Quelques idées phares : Yannick Jadot est favorable à la mise en place d’un revenu de base de 500€ en lien avec la relance de l’économie, avec un plan d’investissement à hauteur de 6% du PIB. Il s’est déclaré favorable à une réduction des pouvoirs du chef de l’Etat et à l’introduction d’un parlement élu à la proportionnelle.

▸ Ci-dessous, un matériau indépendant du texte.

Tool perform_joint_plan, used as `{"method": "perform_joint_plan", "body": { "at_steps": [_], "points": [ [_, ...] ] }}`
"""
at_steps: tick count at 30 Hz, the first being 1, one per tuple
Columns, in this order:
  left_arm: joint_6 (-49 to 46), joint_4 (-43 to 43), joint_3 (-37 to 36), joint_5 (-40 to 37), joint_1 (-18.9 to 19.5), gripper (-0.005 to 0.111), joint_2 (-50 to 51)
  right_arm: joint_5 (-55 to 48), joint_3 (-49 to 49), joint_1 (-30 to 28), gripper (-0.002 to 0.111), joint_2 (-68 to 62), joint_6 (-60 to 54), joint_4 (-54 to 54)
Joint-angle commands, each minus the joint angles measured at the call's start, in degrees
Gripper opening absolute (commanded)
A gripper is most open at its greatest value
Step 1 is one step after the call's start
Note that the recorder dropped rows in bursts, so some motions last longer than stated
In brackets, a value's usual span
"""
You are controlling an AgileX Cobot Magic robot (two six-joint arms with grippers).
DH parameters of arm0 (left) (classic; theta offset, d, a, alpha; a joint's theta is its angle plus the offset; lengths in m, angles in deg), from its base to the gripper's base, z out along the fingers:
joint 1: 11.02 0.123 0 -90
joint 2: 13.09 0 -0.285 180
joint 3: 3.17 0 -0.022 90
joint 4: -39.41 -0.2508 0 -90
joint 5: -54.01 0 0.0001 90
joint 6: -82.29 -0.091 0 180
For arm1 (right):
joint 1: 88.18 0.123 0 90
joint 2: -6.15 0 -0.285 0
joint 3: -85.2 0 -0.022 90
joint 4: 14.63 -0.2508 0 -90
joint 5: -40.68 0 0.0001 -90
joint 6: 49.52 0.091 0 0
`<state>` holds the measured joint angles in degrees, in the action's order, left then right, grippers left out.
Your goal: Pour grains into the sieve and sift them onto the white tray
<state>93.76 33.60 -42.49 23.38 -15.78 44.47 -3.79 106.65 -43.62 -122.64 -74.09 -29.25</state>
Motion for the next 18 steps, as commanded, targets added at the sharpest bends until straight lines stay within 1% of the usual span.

Sa priorité en tant qu’écologiste est la sortie des énergies fossiles et le recours aux PME pour se tourner vers les énergies d’avenir.

 

Michèle Rivasi

Son parcours : Michèle Rivasi est partie la première en campagne, en appelant à l’organisation d’une primaire écologiste dès l’été 2015. Ancienne élève de l’Ecole Normale Supérieure et professeur agrégée de sciences naturelles, elle est une militante écologiste depuis sa jeunesse. Suite à la catastrophe de Tchernobyl, elle avait fondé la Commission de recherche et d’information indépendantes sur la radioactivité (CRIIRAD). Elle a été directrice de Greenpeace France entre 2003 et 2004, après avoir perdu son siège députée de la Drôme qu’elle occupait depuis 1997. En 2009, elle est élue députée européenne et est réélue en 2014.

Quelques idées phares : La justice sociale est au cœur de l’engagement de Michèle Rivasi, qui se déclare elle aussi favorable à l’introduction d’un revenu de base. Elle souhaite donner davantage de pouvoir au Parlement, aux dépens du chef de l’Etat, ainsi que l’introduction d’une nouvelle constitution visant à moraliser la vie politique. Son militantisme anti-nucléaire, qui l’anime depuis les années 1980, marque ses positions écologistes : fermer les centrales nucléaires est sa priorité.

 

Le projet écologiste saura-t-il se faire entendre ?

En regardant de près les programmes des quatre candidats, il est aisé de se rendre compte qu’ils ne sont pas si différents. Les deux débats successifs qui les ont opposés ont bien prouvé que les différencier était une tâche ardue. Certains sont un poil plus à gauche, d’autres un poils plus à droite. Certains sont pour l’unité de toute la gauche, d’autres rejettent toute alliance avec le Parti socialiste. Les seules réelles distinctions se font sur des détails concernant la mise en œuvre de propositions qui font l’unanimité. En réalité, la primaire Europe Ecologie-Les Verts n’a pas pour but de faire émerger un projet, comme à droite où personne ne propose la même chose. Non, chez les écologistes, on recherche davantage une personnalité pour incarner un projet commun, quelqu’un capable de porter la voix de l’écologie pendant la campagne et l’élection présidentielle.

Malheureusement, pour les écologistes, leur primaire n’est absolument pas médiatique. Contrairement à la droite où tout le monde s’écharpe, l’absence totale de polémiques et de contradictions entre les quatre candidats les dessert, de façon plus que paradoxale. Le parti souffre d’un déficit de visibilité encore plus grand depuis le départ d’une bonne partie de leurs membres, sur la possibilité d’un ralliement au gouvernement. Le peu de figures médiatiques ont quitté les rangs du parti. Aujourd’hui, à part Cécile Duflot peut-être, aucun des candidats n’est très exposé et connu du grand public.

C’est d’autant plus malheureux pour le parti que leur faible exposition les condamne à avoir une voix presque inaudible dans la future campagne présidentielle. Le projet est certes là. Mais si personne ne peut l’incarner et le porter face aux champions de la communication et des petites phrases des autres partis, le projet mourra. C’est d’ailleurs ce qui fait dire à Yannick Jadot, pourtant candidat à la primaire, qu’il n’imagine pas un président écologiste en 2017, craignant même de ne pas pouvoir réunir les 500 parrainages nécessaires à la candidature. Entre la droite et la gauche qui reprennent à leur compte les thématiques écologistes, et des débats sécuritaires et identitaires qui occupent tout l’espace médiatique, la marge de manœuvre est restreinte. Cette primaire d’Europe Ecologie-Les Verts risque malheureusement de se dérouler dans l’ignorance et l’indifférence la plus totale.